The final rule builds upon ground staked out by the agency early in January in its Bulletin 12-01, which figures prominently in the CFPB’s explanation of the final rule. Both claim unfettered access to the records of regulated entities and assert that the information so obtained would not be subject to waiver of attorney-client privilege (other than vis-à-vis the CFPB).
Whereas Bulletin 12-01 took more of a “carrot and stick” approach—hinting at enforcement action against recalcitrant banks while articulating a positive tone relating to preservation of privilege for their confidential documents—the discussion accompanying the final rule eschews saber-rattling in favor of matter-of-fact statements that the CFPB, like the bank regulators, has inherent power to gain access to privileged documents.

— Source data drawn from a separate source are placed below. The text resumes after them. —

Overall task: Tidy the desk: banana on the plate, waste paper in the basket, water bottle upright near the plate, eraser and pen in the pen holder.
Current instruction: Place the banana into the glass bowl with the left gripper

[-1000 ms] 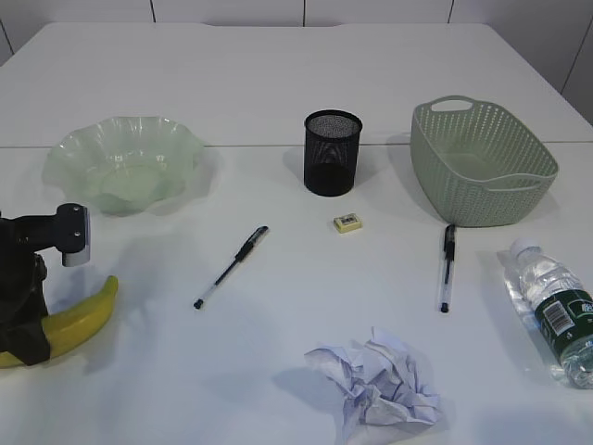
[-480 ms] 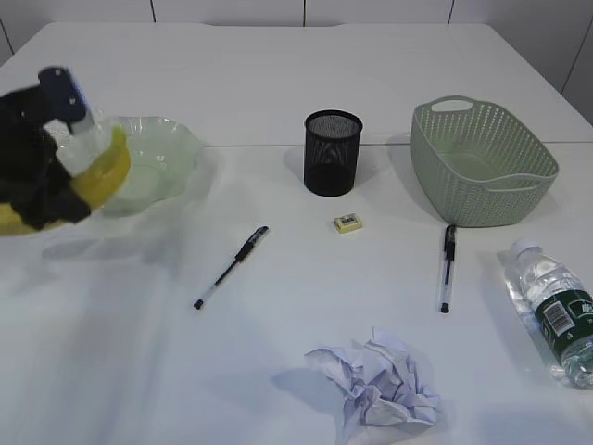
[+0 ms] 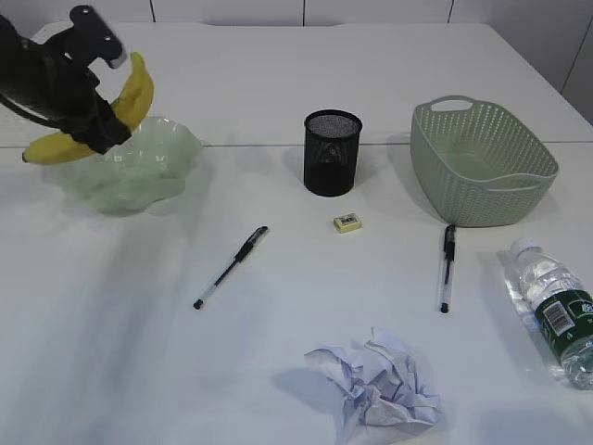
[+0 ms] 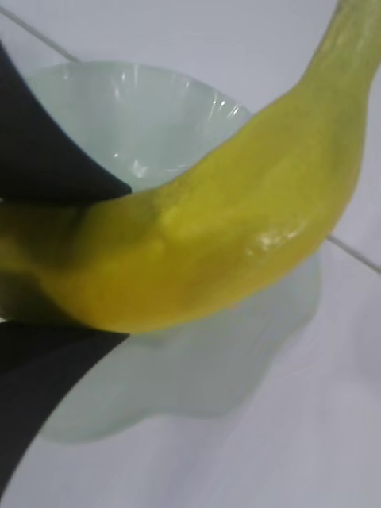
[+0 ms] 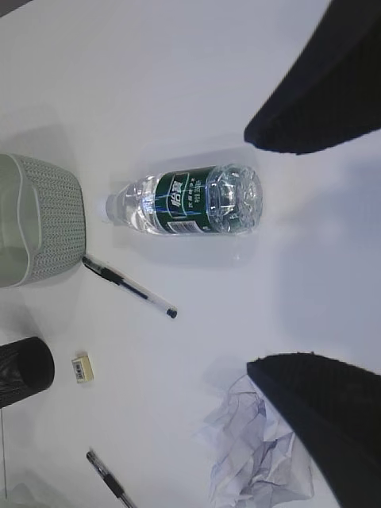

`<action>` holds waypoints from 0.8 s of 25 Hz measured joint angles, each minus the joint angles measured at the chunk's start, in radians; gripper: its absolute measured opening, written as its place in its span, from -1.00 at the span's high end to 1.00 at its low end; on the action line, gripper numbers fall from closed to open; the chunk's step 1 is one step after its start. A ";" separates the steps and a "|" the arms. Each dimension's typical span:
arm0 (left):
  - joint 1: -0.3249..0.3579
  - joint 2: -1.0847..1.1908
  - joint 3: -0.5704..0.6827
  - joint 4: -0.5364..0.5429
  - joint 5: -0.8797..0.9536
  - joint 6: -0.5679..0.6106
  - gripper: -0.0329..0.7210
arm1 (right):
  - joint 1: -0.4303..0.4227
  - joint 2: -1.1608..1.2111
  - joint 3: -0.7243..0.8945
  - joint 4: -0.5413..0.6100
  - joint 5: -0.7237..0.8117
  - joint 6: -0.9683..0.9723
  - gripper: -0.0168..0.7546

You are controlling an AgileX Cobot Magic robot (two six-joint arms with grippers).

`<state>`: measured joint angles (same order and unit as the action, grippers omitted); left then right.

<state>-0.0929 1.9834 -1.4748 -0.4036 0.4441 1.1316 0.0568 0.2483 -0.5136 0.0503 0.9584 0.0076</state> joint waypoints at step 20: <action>0.009 0.226 -0.213 -0.119 -0.017 -0.002 -0.02 | 0.000 0.000 0.000 0.041 -0.023 0.001 -0.56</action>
<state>-0.0834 2.2096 -1.6875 -0.5222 0.4272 1.1299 0.0568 0.2483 -0.5136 0.0910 0.9359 0.0091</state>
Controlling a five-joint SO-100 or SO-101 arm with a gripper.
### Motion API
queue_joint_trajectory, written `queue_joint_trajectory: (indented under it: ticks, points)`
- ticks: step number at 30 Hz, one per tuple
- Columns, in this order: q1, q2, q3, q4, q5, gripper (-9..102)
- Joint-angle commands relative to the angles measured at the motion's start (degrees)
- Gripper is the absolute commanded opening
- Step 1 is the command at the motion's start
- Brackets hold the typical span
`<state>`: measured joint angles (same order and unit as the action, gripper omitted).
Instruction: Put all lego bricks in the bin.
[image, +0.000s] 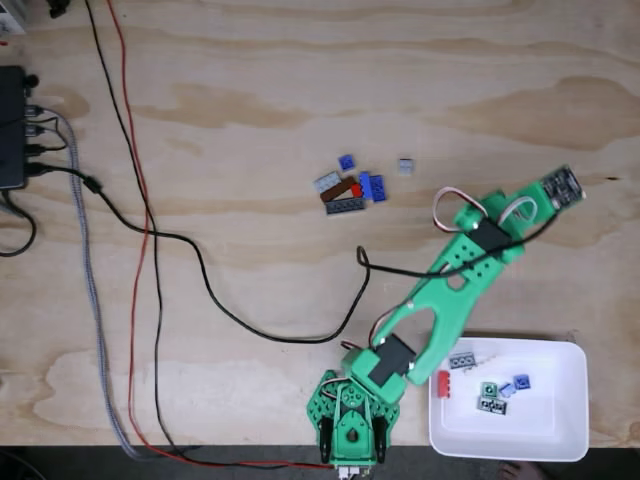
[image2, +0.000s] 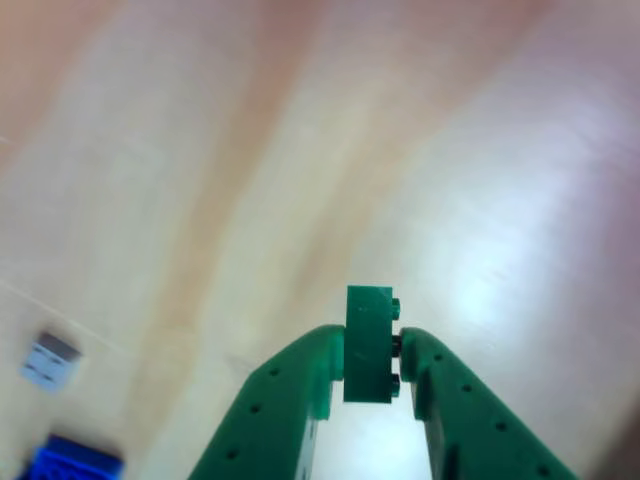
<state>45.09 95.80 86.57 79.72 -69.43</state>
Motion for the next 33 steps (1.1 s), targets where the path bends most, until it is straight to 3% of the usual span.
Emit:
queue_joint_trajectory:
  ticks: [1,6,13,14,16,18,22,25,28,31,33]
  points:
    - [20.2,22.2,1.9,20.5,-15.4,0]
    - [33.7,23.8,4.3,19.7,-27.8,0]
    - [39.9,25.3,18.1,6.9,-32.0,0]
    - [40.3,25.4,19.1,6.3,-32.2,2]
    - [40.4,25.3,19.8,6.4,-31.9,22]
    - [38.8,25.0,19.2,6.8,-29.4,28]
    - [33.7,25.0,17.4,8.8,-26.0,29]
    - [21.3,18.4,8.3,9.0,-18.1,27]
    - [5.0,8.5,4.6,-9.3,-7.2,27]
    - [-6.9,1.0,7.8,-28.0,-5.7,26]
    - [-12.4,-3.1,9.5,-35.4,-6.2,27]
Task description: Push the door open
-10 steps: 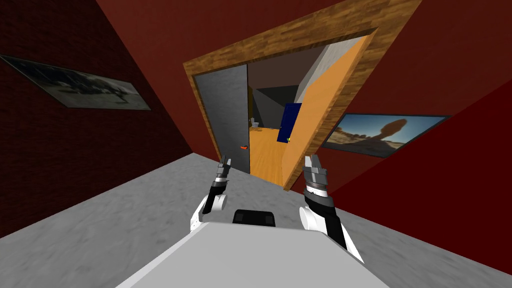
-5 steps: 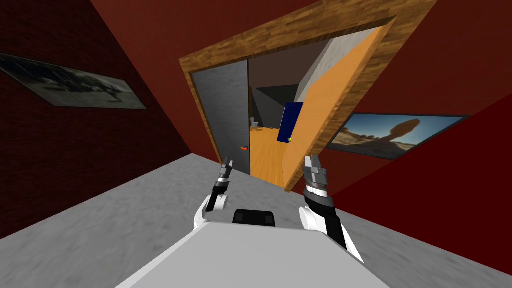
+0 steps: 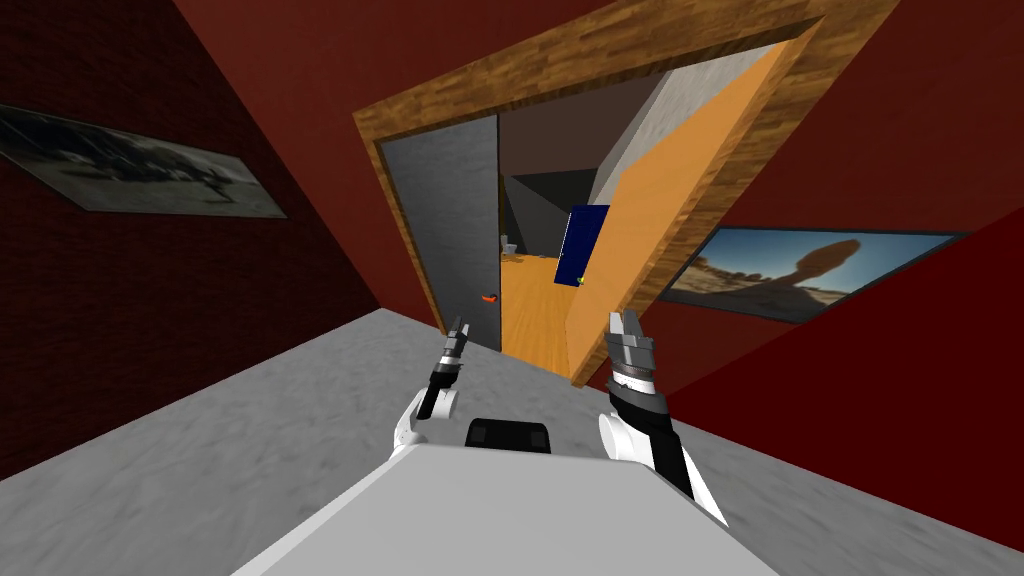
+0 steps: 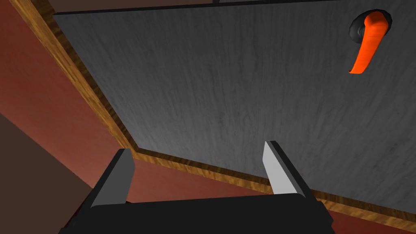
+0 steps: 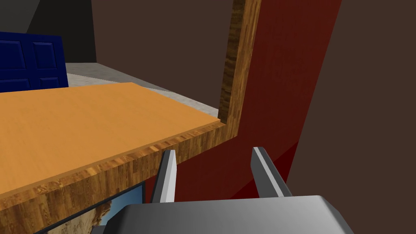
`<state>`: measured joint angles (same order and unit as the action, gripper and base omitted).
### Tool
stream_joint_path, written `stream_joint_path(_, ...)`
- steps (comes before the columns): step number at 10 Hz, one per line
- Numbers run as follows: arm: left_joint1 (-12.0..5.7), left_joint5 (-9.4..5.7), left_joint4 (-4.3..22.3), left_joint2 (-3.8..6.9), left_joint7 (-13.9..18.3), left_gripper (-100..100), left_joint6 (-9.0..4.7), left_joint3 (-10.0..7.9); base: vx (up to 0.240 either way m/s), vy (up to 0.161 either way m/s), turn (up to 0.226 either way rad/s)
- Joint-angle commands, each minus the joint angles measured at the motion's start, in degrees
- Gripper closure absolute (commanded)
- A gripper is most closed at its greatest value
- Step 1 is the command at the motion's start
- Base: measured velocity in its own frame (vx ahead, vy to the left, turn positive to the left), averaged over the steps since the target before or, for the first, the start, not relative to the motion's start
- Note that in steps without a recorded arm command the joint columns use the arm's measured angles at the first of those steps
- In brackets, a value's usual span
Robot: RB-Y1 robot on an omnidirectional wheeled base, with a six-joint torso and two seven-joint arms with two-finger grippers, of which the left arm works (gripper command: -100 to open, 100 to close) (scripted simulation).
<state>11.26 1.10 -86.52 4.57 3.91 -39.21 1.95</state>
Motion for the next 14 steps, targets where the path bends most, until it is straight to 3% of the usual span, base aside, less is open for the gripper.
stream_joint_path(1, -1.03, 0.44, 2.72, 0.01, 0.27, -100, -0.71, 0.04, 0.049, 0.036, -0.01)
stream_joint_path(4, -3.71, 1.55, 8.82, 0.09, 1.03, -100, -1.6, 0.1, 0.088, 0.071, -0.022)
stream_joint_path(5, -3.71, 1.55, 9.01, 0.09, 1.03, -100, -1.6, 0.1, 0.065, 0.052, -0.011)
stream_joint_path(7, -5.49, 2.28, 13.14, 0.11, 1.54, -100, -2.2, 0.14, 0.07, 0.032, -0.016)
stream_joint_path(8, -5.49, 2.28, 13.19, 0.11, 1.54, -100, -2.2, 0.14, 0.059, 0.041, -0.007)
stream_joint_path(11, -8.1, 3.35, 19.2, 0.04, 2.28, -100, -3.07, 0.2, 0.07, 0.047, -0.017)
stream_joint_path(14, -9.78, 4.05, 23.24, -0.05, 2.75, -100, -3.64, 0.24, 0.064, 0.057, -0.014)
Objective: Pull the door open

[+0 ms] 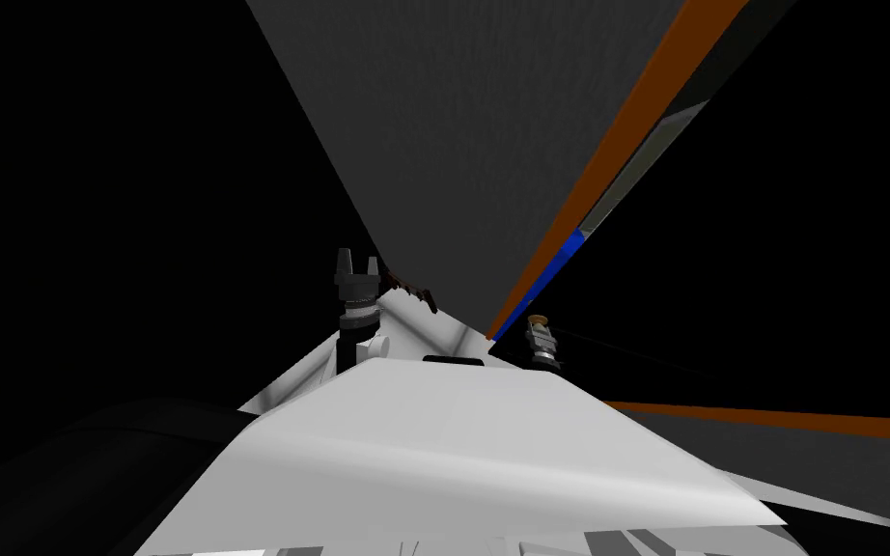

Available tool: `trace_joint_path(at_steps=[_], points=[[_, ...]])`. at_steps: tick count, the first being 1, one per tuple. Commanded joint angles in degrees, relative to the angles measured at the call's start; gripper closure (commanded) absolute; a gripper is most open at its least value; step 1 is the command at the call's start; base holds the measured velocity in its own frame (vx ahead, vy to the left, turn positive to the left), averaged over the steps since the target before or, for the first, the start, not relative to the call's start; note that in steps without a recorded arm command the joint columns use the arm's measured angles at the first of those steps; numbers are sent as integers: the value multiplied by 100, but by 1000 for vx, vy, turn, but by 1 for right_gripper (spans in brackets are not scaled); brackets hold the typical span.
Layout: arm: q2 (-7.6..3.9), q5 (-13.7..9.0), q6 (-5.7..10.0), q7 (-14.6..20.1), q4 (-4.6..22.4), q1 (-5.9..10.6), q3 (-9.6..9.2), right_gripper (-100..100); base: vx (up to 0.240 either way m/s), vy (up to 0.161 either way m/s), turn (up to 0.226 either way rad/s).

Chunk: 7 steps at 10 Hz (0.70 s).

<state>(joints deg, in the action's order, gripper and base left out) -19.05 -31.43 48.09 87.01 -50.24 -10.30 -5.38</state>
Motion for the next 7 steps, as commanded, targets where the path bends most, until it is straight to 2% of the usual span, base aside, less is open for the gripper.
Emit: trace_joint_path(at_steps=[1, 2, 3, 4, 7], points=[[-36, 71, 33, 84, -84, -43, -130, 100, -273, -40, 79], [-66, 110, 47, 139, -120, -70, -206, 100, -235, -8, 63], [-53, 82, 15, 104, -91, -70, -156, 100, -103, 5, 9], [-125, 140, 75, 214, -111, -154, -269, 100, -144, -32, 102], [-253, 219, 205, 382, -131, -245, -411, 100, -198, -11, 100]])
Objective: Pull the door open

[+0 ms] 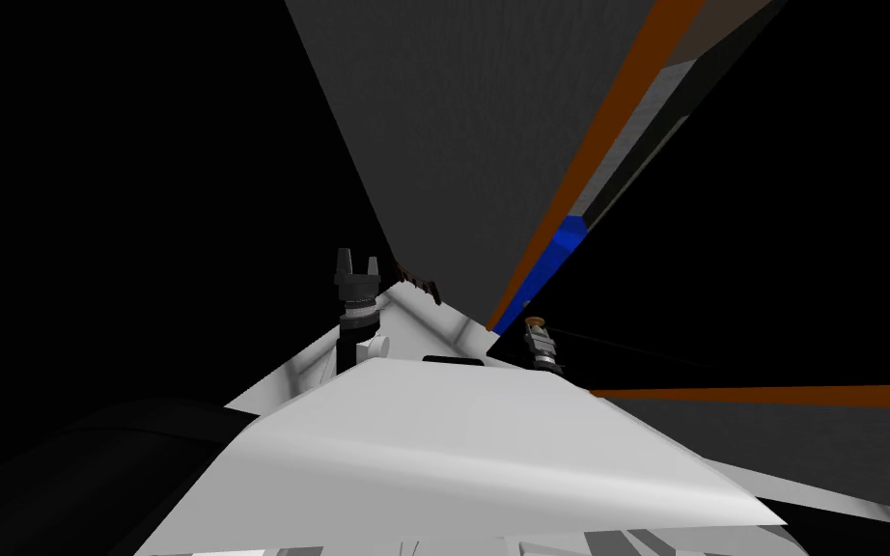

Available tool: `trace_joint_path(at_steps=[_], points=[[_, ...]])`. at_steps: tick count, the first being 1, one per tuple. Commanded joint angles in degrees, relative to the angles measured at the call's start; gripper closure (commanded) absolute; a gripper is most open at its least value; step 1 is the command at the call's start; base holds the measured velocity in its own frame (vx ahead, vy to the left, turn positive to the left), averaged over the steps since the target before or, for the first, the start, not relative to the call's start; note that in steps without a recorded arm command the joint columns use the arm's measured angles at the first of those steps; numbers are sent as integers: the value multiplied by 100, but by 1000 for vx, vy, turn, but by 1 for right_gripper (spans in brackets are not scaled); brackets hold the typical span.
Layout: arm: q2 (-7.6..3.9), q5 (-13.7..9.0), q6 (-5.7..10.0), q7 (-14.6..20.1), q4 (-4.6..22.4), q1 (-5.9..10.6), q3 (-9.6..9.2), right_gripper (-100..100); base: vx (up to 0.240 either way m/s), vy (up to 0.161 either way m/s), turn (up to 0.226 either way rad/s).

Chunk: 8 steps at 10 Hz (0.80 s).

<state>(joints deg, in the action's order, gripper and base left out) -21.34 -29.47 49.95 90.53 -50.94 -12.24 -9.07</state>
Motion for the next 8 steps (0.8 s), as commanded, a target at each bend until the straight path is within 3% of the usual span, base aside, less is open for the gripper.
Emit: trace_joint_path(at_steps=[1, 4, 5, 6, 8], points=[[-81, 59, 78, 106, -70, -91, -106, 100, -207, -21, 123], [-289, 188, 292, 379, -102, -239, -338, 100, -256, -53, 141], [-324, 209, 328, 425, -108, -264, -377, 100, -224, -27, 72], [-281, 198, 273, 372, -103, -255, -359, 100, -94, -2, 9], [-402, 274, 469, 545, -36, -349, -493, 100, -195, -28, 147]])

By its terms, Bulletin 12-01 applied only to depository institutions subject to the CFPB’s jurisdiction (those with more than $10 billion in assets). It asserted that, notwithstanding the regulated entity’s waiver of attorney-client privilege as regards the CFPB, banks should be comfortable turning over privileged information to CFPB examiners because the privilege would not be waived as to any other federal or state regulatory or law enforcement agency (including state attorneys general) with which the Bureau might share the privileged information.
The final rule applies more broadly and encompasses all nonbank entities subject to CFPB authority. In addition, the CFPB takes the position that, to the extent that depository institutions with less than $10 billion in assets submit privileged information (coerced or voluntarily) to the CFPB in the course of its supervisory or regulatory processes, the rule applies likewise to them and shields the information produced from privilege waiver.
According to the CFPB, the purpose of the rule is to “provide maximum assurances of confidentiality to the entities subject to its supervisory or regulatory authority” and to forestall “any claim, in Federal or State court, that a person has waived any applicable privilege, including the privilege for attorney work product, by providing such information to the Bureau in the exercise of its supervisory or regulatory processes.”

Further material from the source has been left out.